▶ Task instructions:
Give back the lines of the records exactly, starting at the first and ending at the one with "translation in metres".

▶ Data for the task:
_ _ _
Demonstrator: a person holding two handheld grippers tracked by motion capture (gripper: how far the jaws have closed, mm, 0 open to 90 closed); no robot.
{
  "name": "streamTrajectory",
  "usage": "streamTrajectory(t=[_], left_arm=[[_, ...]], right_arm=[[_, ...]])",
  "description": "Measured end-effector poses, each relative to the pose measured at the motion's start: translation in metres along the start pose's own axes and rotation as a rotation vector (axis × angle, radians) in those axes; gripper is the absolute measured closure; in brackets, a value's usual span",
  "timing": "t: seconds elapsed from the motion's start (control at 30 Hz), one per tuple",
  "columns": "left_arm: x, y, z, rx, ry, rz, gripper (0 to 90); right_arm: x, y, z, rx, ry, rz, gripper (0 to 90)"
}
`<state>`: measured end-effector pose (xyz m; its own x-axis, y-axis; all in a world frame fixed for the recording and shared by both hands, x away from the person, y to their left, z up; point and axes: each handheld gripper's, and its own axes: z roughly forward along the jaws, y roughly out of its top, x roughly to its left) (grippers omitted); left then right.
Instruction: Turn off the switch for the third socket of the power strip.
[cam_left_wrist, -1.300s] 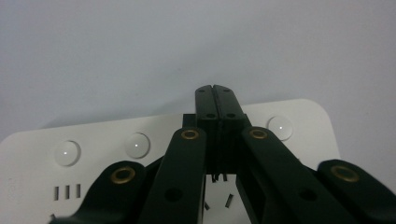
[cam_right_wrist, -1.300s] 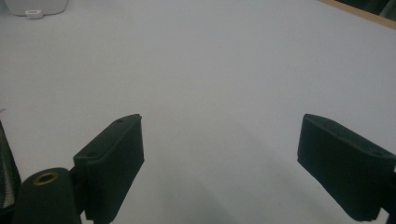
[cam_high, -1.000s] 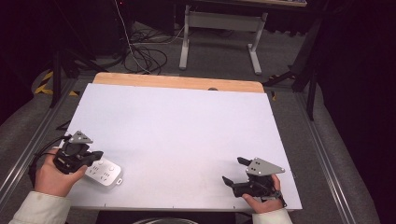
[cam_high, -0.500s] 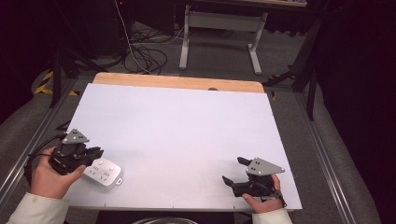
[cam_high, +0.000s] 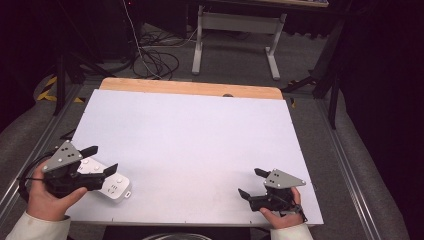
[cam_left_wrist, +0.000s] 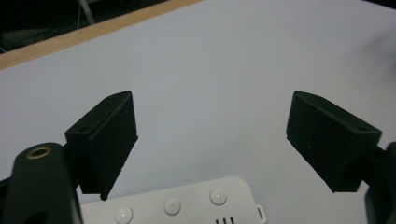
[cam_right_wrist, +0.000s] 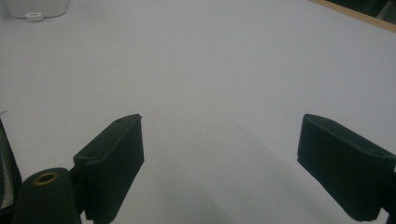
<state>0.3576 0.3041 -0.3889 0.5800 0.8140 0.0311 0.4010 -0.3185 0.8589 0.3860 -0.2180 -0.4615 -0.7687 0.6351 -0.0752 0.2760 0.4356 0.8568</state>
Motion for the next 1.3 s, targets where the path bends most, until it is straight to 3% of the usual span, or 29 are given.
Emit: streamTrajectory(t=[0.17, 0.4, 0.47, 0.63, 0.77, 1.03, 1.17, 1.3], left_arm=[[0.0, -0.015, -0.003, -0.105, -0.03, -0.01, 15.8], [0.005, -0.037, -0.004, -0.176, -0.08, -0.056, 12.0], [0.005, -0.042, -0.004, -0.171, -0.079, -0.051, 12.0], [0.003, -0.053, -0.004, -0.145, -0.036, 0.014, 12.0], [0.002, -0.062, -0.004, -0.138, -0.037, 0.002, 12.0], [0.005, -0.076, 0.004, -0.124, -0.052, -0.065, 12.0], [0.001, -0.08, 0.007, -0.078, -0.024, -0.013, 12.0], [-0.002, -0.086, 0.009, -0.06, -0.03, -0.015, 12.0]], right_arm=[[0.0, 0.0, 0.0, -0.001, 0.001, 0.003, 15.0], [0.001, 0.0, -0.001, -0.006, 0.002, 0.003, 15.0], [0.0, 0.0, -0.001, -0.007, 0.003, 0.001, 14.9], [0.0, 0.0, -0.002, -0.008, 0.003, 0.0, 15.0], [0.0, 0.0, -0.002, -0.006, 0.003, -0.002, 15.0], [0.001, 0.0, -0.002, -0.008, 0.005, 0.0, 14.9], [0.0, 0.0, -0.001, -0.007, 0.009, 0.0, 15.0], [0.0, 0.0, -0.001, -0.005, 0.009, 0.001, 15.0]])
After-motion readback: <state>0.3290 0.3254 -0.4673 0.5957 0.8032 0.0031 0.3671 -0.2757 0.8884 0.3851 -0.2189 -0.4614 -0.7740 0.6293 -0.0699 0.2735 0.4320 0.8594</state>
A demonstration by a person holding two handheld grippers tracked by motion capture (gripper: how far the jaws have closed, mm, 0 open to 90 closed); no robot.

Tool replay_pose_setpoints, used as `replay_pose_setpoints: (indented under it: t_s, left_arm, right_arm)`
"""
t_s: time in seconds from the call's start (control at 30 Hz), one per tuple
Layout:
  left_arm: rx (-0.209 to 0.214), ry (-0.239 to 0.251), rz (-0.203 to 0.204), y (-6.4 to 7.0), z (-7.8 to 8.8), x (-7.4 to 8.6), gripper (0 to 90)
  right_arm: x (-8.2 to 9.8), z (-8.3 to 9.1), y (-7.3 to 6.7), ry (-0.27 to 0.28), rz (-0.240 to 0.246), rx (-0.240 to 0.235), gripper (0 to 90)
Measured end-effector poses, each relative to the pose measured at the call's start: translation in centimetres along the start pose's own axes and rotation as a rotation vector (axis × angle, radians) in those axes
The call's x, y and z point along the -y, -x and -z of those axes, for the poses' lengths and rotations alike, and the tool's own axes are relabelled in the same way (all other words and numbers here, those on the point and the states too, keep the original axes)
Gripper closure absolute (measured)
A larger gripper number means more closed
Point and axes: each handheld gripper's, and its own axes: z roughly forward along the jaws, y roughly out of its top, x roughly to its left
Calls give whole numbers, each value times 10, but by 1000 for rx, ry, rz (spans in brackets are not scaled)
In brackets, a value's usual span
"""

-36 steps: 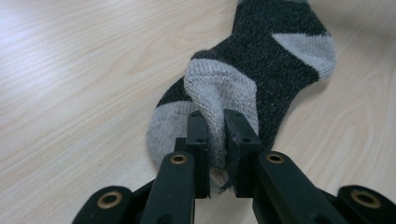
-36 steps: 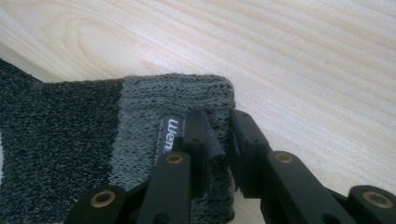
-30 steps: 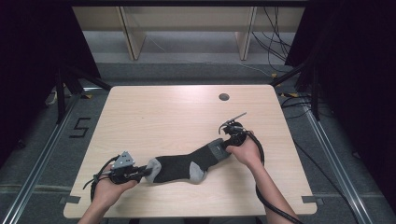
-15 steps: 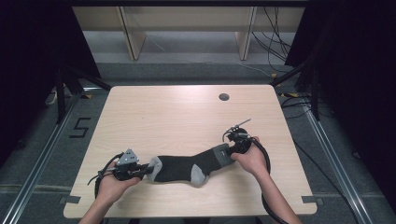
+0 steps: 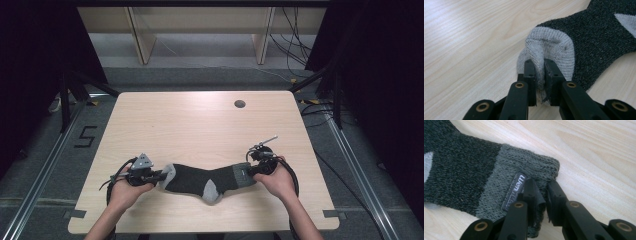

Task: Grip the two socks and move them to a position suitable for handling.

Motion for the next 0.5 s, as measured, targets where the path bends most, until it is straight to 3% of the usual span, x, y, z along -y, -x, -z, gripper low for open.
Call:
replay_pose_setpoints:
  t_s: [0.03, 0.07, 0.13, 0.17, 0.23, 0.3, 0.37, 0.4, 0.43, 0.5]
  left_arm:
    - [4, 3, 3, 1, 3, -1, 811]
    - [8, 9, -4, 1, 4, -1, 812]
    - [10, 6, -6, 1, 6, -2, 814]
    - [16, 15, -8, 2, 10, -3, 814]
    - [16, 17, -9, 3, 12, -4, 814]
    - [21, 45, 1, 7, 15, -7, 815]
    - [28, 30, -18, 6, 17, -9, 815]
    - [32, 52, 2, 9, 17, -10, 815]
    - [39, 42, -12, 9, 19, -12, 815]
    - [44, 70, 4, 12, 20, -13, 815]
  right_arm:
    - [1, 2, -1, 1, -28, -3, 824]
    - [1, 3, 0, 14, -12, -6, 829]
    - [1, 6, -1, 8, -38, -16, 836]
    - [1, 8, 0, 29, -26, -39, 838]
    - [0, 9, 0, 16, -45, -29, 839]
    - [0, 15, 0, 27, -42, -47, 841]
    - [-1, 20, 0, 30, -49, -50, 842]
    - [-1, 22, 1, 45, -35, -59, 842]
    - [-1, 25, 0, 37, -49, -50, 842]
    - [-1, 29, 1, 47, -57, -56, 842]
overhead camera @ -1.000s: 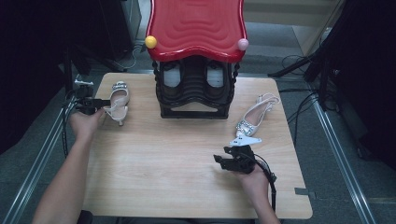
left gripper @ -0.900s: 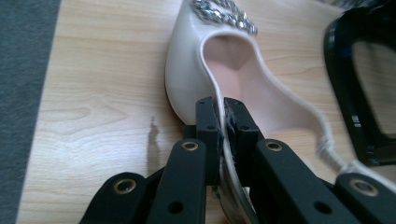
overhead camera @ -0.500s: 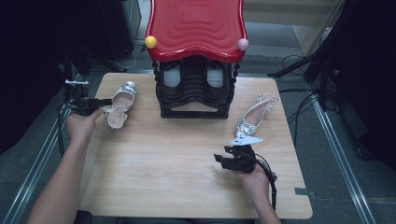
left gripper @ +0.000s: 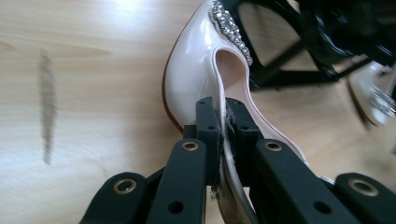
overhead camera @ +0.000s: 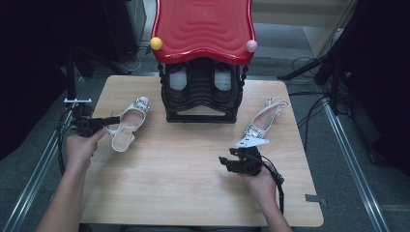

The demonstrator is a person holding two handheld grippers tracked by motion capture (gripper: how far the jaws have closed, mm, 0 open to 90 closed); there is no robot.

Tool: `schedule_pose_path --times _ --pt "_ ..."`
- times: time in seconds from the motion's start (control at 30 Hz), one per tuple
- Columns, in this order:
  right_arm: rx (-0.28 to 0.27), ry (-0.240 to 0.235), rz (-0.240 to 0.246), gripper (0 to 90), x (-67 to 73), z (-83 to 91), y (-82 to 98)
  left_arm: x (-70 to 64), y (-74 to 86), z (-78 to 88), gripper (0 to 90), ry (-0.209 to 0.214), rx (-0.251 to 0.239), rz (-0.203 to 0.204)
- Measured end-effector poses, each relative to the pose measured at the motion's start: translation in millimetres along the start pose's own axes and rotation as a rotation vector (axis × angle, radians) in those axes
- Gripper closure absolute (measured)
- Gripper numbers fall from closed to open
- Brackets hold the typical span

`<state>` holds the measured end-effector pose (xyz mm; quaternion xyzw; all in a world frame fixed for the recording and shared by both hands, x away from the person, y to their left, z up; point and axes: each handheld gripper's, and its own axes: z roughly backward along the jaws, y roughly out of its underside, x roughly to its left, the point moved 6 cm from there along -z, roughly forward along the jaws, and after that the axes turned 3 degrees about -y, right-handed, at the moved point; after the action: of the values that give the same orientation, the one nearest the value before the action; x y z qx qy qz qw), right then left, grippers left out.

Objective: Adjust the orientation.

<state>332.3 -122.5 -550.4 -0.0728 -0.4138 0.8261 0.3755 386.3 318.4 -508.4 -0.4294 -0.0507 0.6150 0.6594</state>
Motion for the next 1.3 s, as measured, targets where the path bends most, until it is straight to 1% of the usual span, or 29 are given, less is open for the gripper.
schedule_pose_path --times 0.07,0.13,0.2,0.27,0.33,0.43,0.47,0.53,0.57,0.67,0.7,0.73,0.83,0.9,1.03,1.07,1.1,1.17,1.23,1.3 --pt "-0.003 -0.002 -0.001 45.2 -0.8 -1.2 -2.0 -6.7 4.0 3.8 86.2 0.010 0.009 -0.017" --pt "0.003 -0.001 0.007 45.2 -0.9 -1.8 -4.4 -12.7 8.1 5.9 86.2 0.019 0.006 -0.021" --pt "-0.005 -0.005 0.009 45.2 -1.1 -2.6 -6.8 -19.8 14.0 8.1 86.2 0.037 0.021 -0.033" --pt "0.000 -0.002 0.013 45.2 -1.8 -3.7 -8.7 -26.4 18.5 9.6 86.2 0.057 0.023 -0.039" --pt "-0.001 -0.005 0.009 45.2 -2.1 -5.0 -10.5 -33.5 23.4 10.9 86.2 0.074 0.034 -0.055" --pt "-0.006 -0.008 0.014 45.3 -1.7 -6.5 -12.9 -43.3 29.5 11.4 86.1 0.103 0.045 -0.068" --pt "-0.008 -0.010 0.014 45.2 -1.4 -7.1 -13.4 -47.1 31.9 11.2 86.1 0.114 0.049 -0.080" --pt "-0.008 -0.012 0.017 45.3 -1.0 -8.2 -14.1 -53.5 35.3 10.8 86.1 0.139 0.056 -0.080" --pt "-0.008 -0.013 0.018 45.3 -0.7 -8.7 -14.3 -56.1 36.9 10.1 86.1 0.148 0.061 -0.090" --pt "-0.006 -0.013 0.021 45.4 0.1 -9.6 -14.1 -64.0 39.7 7.6 86.1 0.174 0.070 -0.097" --pt "-0.005 -0.011 0.022 45.4 0.1 -9.5 -14.0 -66.8 40.5 5.7 86.1 0.184 0.074 -0.102" --pt "-0.004 -0.009 0.020 45.4 0.4 -9.0 -13.9 -69.4 40.8 3.5 86.1 0.197 0.071 -0.097" --pt "-0.004 -0.009 0.017 45.4 0.7 -8.0 -13.7 -76.5 43.0 -2.3 86.1 0.226 0.089 -0.100" --pt "0.000 -0.007 0.018 45.4 0.8 -7.7 -13.1 -81.1 44.0 -6.6 86.1 0.231 0.097 -0.112" --pt "0.008 0.002 0.015 45.4 1.5 -5.9 -10.7 -95.9 45.7 -17.7 86.0 0.254 0.127 -0.159" --pt "0.009 0.004 0.017 45.4 1.7 -5.0 -10.1 -98.6 46.0 -19.9 86.1 0.254 0.125 -0.165" --pt "0.009 0.005 0.015 45.3 2.1 -4.3 -9.6 -104.6 46.9 -23.2 86.0 0.267 0.128 -0.165" --pt "0.001 0.007 0.015 45.1 3.2 -2.5 -8.3 -113.2 48.4 -29.1 86.0 0.281 0.144 -0.193" --pt "-0.002 0.011 0.014 45.1 3.5 -0.3 -5.8 -122.9 50.1 -35.6 86.0 0.299 0.157 -0.200" --pt "-0.003 0.014 0.008 45.1 3.8 2.0 -3.4 -131.2 51.9 -42.3 86.0 0.314 0.177 -0.220"
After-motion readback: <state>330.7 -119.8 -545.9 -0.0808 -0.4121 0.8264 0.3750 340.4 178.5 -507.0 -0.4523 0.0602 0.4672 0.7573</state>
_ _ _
▶ Problem solution:
Demonstrator: a person holding two handheld grippers tracked by motion capture (gripper: how far the jaws have closed, mm, 0 open to 90 closed); no robot.
{
  "name": "streamTrajectory",
  "usage": "streamTrajectory(t=[_], left_arm=[[_, ...]], right_arm=[[_, ...]])",
  "description": "Measured end-effector poses, each relative to the pose measured at the motion's start: translation in metres along the start pose's own axes and rotation as a rotation vector (axis × angle, radians) in those axes; gripper is the absolute measured closure; in brackets, a value's usual span",

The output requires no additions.